A longtime social justice advocate, Hill joined the discussion with former NBA player Caron Butler, senior Obama Foundation consultant Valerie Jarrett and National Urban League president and CEO, Marc H. Morial, to discuss the pandemic of coronaviruses in relation to the African American community.
Last month, the Centers for Disease Control released information stating “among COVID-19 deaths for which race and ethnicity data were available, New York City identified mortality rates among black / African American people (92 , 3 deaths per 100,000 population) and Hispanics / Latins (74.3) who were substantially higher than those of white (45.2) or Asian (34.5) people “on its website.
The NBA Together conversation widened to discuss the challenges African Americans face with one topic: unemployment for African American women, who according to Jarrett were “the only winners” of 67% of their families.

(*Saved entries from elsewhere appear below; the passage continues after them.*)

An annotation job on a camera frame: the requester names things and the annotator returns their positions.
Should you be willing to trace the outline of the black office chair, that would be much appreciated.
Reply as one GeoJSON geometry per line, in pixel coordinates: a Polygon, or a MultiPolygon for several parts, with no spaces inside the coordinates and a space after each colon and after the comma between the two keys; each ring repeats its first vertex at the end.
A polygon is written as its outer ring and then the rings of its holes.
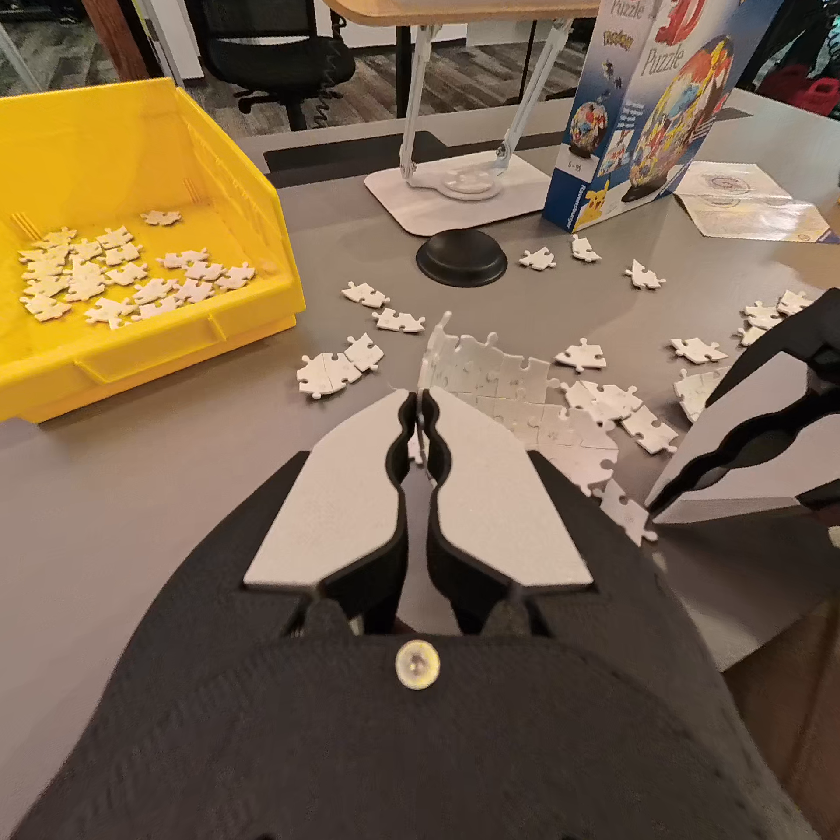
{"type": "Polygon", "coordinates": [[[350,81],[355,61],[344,43],[347,25],[331,12],[329,35],[320,35],[312,1],[186,1],[205,70],[236,86],[238,110],[277,104],[291,131],[308,128],[303,103],[315,101],[314,126],[328,125],[335,88],[350,81]]]}

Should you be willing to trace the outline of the printed puzzle box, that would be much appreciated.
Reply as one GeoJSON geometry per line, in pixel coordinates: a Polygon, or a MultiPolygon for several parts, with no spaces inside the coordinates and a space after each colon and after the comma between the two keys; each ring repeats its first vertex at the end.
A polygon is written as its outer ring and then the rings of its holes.
{"type": "Polygon", "coordinates": [[[542,216],[572,234],[671,194],[782,1],[603,1],[542,216]]]}

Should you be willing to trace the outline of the pile of puzzle pieces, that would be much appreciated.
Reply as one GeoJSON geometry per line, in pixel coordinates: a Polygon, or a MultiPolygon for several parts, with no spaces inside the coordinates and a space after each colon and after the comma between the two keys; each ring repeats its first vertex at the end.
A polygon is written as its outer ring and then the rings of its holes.
{"type": "Polygon", "coordinates": [[[82,306],[84,323],[116,330],[246,288],[258,276],[248,261],[216,262],[208,248],[147,250],[130,228],[82,237],[67,226],[17,252],[14,294],[39,323],[67,319],[82,306]]]}

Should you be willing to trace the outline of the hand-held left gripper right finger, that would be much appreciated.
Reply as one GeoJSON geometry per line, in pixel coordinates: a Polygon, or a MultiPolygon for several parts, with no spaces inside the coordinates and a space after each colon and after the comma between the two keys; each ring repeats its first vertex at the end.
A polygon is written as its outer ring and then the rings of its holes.
{"type": "Polygon", "coordinates": [[[594,585],[529,451],[512,432],[434,386],[420,396],[427,472],[427,571],[458,629],[477,635],[513,601],[530,627],[535,596],[594,585]]]}

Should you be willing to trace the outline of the red plastic container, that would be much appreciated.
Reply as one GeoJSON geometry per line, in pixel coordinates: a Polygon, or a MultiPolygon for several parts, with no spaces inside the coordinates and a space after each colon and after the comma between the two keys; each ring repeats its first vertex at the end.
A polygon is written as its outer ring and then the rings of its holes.
{"type": "Polygon", "coordinates": [[[793,64],[773,70],[758,85],[762,97],[828,117],[839,103],[839,79],[808,76],[808,66],[793,64]]]}

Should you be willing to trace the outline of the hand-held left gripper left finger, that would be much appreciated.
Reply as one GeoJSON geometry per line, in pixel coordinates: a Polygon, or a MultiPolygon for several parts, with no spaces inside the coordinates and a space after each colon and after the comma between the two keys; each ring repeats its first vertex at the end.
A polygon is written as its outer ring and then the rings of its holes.
{"type": "Polygon", "coordinates": [[[331,600],[365,633],[392,632],[408,560],[402,483],[416,415],[417,394],[395,390],[295,458],[244,588],[331,600]]]}

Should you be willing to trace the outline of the white lamp base plate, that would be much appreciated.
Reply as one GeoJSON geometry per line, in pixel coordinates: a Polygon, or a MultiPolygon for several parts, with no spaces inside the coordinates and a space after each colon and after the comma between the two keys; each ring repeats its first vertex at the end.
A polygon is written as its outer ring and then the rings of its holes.
{"type": "Polygon", "coordinates": [[[493,154],[476,152],[422,164],[413,160],[417,117],[433,36],[440,26],[418,29],[399,165],[364,180],[408,234],[430,238],[448,229],[480,227],[543,208],[550,176],[522,159],[516,149],[572,25],[571,17],[552,21],[511,125],[493,154]]]}

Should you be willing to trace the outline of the paper instruction leaflet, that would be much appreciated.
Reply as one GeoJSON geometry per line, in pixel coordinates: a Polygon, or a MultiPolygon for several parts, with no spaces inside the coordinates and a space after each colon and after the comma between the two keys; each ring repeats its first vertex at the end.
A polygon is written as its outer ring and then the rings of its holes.
{"type": "Polygon", "coordinates": [[[838,233],[756,164],[693,161],[675,189],[706,238],[836,245],[838,233]]]}

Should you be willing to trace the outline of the white puzzle pieces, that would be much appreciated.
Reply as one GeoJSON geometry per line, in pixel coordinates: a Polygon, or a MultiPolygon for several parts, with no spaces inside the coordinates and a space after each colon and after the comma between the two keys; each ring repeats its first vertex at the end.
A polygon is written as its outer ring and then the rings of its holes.
{"type": "MultiPolygon", "coordinates": [[[[367,303],[367,299],[376,300],[380,309],[372,314],[377,328],[400,334],[419,334],[424,329],[424,318],[414,318],[409,314],[397,313],[393,309],[386,308],[384,305],[390,299],[375,291],[369,284],[350,283],[347,289],[342,290],[342,294],[353,302],[367,303]]],[[[757,300],[753,304],[744,306],[740,312],[741,326],[733,334],[738,337],[738,346],[747,349],[771,329],[782,324],[784,319],[799,313],[813,302],[804,292],[786,290],[776,302],[770,305],[757,300]]],[[[317,401],[324,396],[339,393],[347,385],[357,382],[363,374],[378,370],[384,352],[367,333],[363,333],[359,338],[350,336],[347,344],[348,346],[342,352],[301,357],[302,367],[297,371],[298,387],[301,393],[317,401]]],[[[669,339],[667,346],[673,351],[676,359],[698,366],[715,365],[711,370],[719,369],[719,363],[729,357],[729,353],[721,350],[719,342],[705,341],[701,337],[669,339]]],[[[580,379],[580,376],[586,371],[604,369],[608,364],[608,359],[600,344],[581,339],[555,355],[550,363],[564,368],[566,372],[574,372],[577,378],[568,383],[572,385],[585,381],[580,379]]],[[[550,374],[554,377],[553,367],[550,374]]],[[[676,452],[676,446],[673,445],[677,437],[676,432],[661,423],[657,416],[646,407],[644,401],[641,401],[643,407],[638,413],[616,424],[623,427],[650,455],[676,452]]]]}

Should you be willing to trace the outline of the assembled white puzzle section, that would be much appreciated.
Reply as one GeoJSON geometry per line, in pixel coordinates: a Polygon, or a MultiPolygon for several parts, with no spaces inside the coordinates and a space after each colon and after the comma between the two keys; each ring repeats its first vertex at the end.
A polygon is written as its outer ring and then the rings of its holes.
{"type": "Polygon", "coordinates": [[[495,333],[483,342],[449,333],[451,317],[445,311],[430,333],[419,387],[439,386],[504,426],[525,449],[539,452],[597,499],[636,546],[655,543],[647,511],[613,478],[618,446],[612,431],[643,407],[635,387],[561,383],[551,376],[550,362],[502,352],[495,333]]]}

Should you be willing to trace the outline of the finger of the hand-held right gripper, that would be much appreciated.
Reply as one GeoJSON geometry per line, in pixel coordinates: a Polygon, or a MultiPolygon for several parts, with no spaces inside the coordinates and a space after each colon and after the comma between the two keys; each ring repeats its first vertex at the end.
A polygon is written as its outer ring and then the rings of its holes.
{"type": "Polygon", "coordinates": [[[809,392],[810,367],[779,352],[732,388],[709,400],[684,436],[647,499],[649,508],[671,508],[686,493],[722,477],[746,444],[809,392]]]}
{"type": "Polygon", "coordinates": [[[648,496],[657,524],[813,512],[838,524],[838,409],[708,408],[648,496]]]}

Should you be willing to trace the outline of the black round stand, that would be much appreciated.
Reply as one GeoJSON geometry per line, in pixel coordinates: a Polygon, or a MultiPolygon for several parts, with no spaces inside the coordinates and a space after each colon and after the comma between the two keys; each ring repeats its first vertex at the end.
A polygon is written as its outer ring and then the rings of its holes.
{"type": "Polygon", "coordinates": [[[434,234],[416,252],[416,265],[435,282],[455,288],[493,283],[508,270],[508,257],[495,238],[475,228],[434,234]]]}

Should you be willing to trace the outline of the wooden background table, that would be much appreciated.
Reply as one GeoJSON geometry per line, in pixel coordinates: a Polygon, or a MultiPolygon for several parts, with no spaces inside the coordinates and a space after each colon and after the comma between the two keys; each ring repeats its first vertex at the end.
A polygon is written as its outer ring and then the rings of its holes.
{"type": "Polygon", "coordinates": [[[599,1],[325,1],[366,27],[460,25],[483,21],[594,18],[599,1]]]}

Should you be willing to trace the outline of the yellow plastic bin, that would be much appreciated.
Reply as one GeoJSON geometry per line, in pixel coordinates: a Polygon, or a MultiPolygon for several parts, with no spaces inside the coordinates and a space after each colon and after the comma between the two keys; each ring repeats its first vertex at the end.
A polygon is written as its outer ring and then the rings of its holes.
{"type": "Polygon", "coordinates": [[[1,418],[39,424],[292,329],[306,304],[276,189],[171,80],[2,99],[1,418]],[[248,261],[246,288],[110,330],[39,323],[17,254],[64,226],[248,261]]]}

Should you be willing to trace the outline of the small curved puzzle section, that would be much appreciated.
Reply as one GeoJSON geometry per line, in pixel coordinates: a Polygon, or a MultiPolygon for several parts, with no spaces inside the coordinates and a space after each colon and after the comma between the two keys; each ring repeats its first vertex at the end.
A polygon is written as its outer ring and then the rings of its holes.
{"type": "Polygon", "coordinates": [[[697,421],[707,400],[729,370],[729,367],[723,367],[697,374],[690,374],[686,369],[680,370],[680,379],[674,384],[674,390],[691,424],[697,421]]]}

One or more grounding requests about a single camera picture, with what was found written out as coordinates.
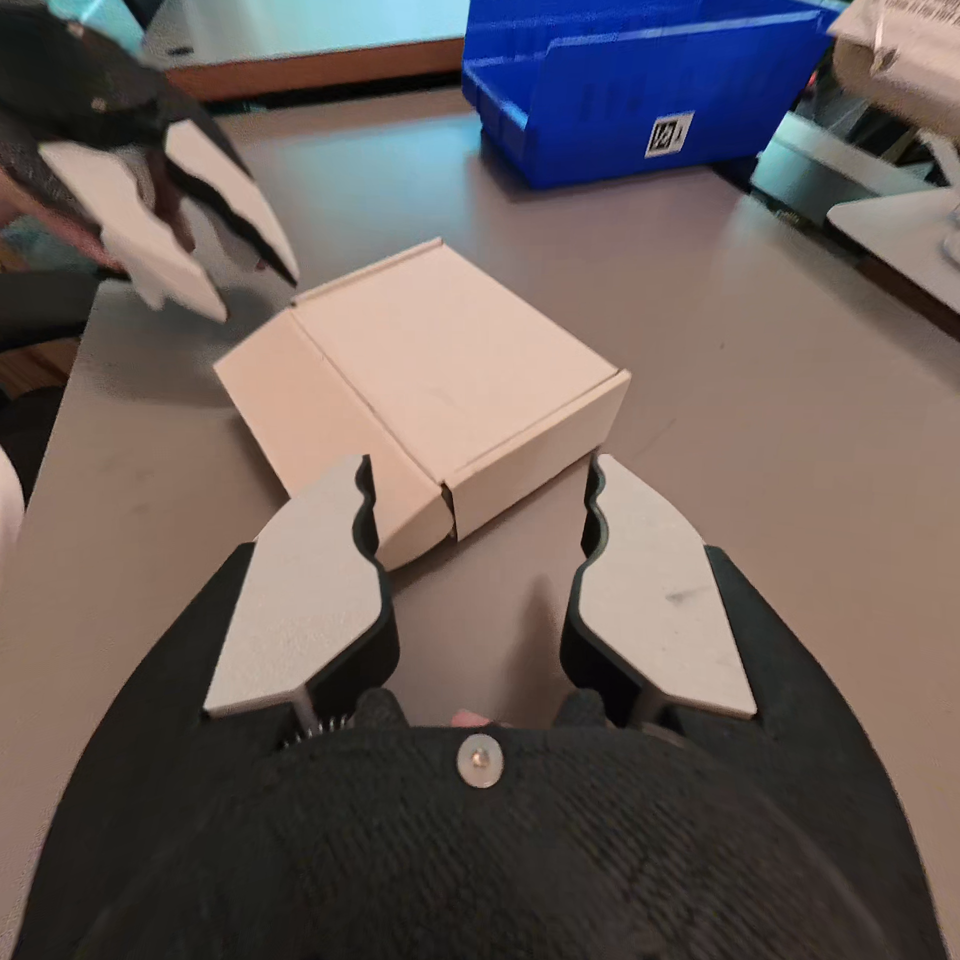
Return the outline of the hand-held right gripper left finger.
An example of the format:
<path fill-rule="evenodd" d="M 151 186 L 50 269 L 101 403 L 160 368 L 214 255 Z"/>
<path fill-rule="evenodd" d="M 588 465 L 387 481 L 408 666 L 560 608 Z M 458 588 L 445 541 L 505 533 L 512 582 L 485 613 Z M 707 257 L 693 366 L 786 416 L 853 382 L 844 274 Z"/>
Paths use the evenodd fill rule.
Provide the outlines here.
<path fill-rule="evenodd" d="M 203 702 L 210 717 L 289 706 L 317 736 L 396 670 L 372 466 L 368 455 L 335 462 L 257 535 Z"/>

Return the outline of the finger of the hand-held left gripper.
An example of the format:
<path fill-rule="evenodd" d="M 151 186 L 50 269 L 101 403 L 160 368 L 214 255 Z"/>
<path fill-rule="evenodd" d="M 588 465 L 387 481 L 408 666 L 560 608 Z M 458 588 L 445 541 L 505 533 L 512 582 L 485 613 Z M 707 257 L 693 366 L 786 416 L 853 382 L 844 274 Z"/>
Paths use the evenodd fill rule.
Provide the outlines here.
<path fill-rule="evenodd" d="M 299 284 L 299 262 L 284 228 L 231 145 L 182 119 L 166 130 L 166 165 L 181 191 L 213 216 L 235 259 L 248 249 L 252 262 L 265 263 L 291 286 Z"/>
<path fill-rule="evenodd" d="M 153 310 L 174 302 L 216 323 L 229 312 L 205 268 L 148 208 L 126 158 L 70 141 L 40 145 L 42 160 L 100 227 L 101 243 Z"/>

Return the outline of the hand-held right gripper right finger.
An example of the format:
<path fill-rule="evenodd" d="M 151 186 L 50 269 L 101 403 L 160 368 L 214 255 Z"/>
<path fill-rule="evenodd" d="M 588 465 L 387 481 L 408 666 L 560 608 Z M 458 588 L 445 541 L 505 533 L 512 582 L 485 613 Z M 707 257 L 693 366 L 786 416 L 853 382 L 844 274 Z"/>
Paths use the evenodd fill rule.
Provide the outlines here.
<path fill-rule="evenodd" d="M 563 673 L 626 729 L 680 707 L 750 721 L 758 705 L 707 546 L 666 498 L 613 456 L 593 455 L 582 563 L 559 643 Z"/>

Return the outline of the white cardboard box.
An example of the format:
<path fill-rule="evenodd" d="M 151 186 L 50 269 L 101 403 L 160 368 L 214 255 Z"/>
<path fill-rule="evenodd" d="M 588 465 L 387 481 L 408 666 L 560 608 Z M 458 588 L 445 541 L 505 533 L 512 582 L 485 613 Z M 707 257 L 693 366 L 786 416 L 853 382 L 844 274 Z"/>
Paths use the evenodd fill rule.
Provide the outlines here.
<path fill-rule="evenodd" d="M 602 446 L 631 382 L 440 239 L 298 295 L 214 372 L 290 497 L 369 457 L 388 571 Z"/>

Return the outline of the blue plastic bin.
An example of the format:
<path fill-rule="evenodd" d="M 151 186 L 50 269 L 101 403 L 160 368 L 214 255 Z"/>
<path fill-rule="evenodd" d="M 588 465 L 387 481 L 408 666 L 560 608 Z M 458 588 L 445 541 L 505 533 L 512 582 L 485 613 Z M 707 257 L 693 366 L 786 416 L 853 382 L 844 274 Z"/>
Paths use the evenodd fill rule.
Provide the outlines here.
<path fill-rule="evenodd" d="M 846 7 L 472 1 L 462 92 L 534 188 L 755 161 Z"/>

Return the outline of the person's left hand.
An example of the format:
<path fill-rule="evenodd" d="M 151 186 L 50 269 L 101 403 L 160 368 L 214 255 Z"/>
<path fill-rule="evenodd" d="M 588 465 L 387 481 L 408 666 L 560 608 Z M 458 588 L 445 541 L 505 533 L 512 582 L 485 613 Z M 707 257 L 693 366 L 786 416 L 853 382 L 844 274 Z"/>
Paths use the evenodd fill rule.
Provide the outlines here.
<path fill-rule="evenodd" d="M 75 249 L 99 267 L 126 276 L 124 266 L 112 257 L 94 232 L 73 214 L 65 214 L 44 205 L 34 194 L 1 170 L 1 230 L 23 218 L 29 218 L 42 226 L 59 241 Z"/>

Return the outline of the white table with brown edge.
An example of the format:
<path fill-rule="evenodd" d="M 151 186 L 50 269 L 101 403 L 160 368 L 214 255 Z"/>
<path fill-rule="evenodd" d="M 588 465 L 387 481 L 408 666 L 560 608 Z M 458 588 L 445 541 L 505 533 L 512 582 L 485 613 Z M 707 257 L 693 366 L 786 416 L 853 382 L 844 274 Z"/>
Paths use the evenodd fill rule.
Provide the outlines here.
<path fill-rule="evenodd" d="M 459 72 L 468 1 L 167 1 L 145 59 L 208 103 Z"/>

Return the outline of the printed instruction sheet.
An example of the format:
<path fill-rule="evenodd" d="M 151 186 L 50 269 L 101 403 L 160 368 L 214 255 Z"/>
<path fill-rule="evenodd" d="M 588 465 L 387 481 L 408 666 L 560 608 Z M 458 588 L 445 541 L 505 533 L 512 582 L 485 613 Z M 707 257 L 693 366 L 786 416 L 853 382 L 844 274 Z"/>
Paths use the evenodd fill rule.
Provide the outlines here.
<path fill-rule="evenodd" d="M 894 54 L 894 66 L 958 78 L 958 1 L 854 1 L 828 32 L 835 39 Z"/>

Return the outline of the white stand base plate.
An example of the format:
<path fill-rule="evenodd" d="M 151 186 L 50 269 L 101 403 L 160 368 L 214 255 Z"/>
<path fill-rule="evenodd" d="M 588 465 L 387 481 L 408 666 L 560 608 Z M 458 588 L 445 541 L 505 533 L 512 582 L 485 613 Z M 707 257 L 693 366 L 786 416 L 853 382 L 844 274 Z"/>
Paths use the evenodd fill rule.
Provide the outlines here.
<path fill-rule="evenodd" d="M 840 234 L 934 300 L 959 312 L 959 198 L 951 187 L 835 204 Z"/>

“We know the expression when America cools down, the black community has pneumonia,” he said. “This is a worse scenario than this: we know there are health disparities. As we emerge from this, it is important to reflect on how to fill those gaps for women and girls of color.”
Hill spoke of the athletes who use their platform to express problems and concerns, but then he used his to deal with racial relationships and touched the death of Ahmaud Arbery, a 25-year-old man who was shot and killed while jogging in a residential neighborhood February 23 in Brunswick, Ga.
“Right now we are in the middle of a pandemic and sometimes my children want food at night and I go out to meet the driver at the corner of the dead end and I am always aware of being a black man when a car is stopping and they will feel threatened, “said Grant. “Or I am jogging on a street to exercise and I am approaching a white woman and she will be alarmed or afraid that as a black man I am a threat.”
The arrests were made after Arbery died two months later as the Georgia Bureau of Investigation arrested 64-year-old Gregory McMichael and 34-year-old Travis McMichael and accused them of murder and aggravated aggravation.
GBI said Travis McMichael shot Arbery to death during the meeting. So on Thursday, two weeks after those arrests, GBI arrested William “Roddie” Bryan Jr., 50, who reportedly recorded the graphic video of the cell phone of Arbery’s death.
Bryan is accused of criminal murder and a criminal attempt to commit a false prison.
“So these are daily stressors that we all go through even if you have succeeded or fulfilled the American dream, so to speak, I think we all face them in some form or way,” Grant concluded.
Do you have an opinion on the current state of the suns? Reach Suns Insider Duane Rankin at [email protected] or contact him at 480-787-1240. Follow him on Twitter on @DuaneRankin.
Support local journalism. Start your online subscription.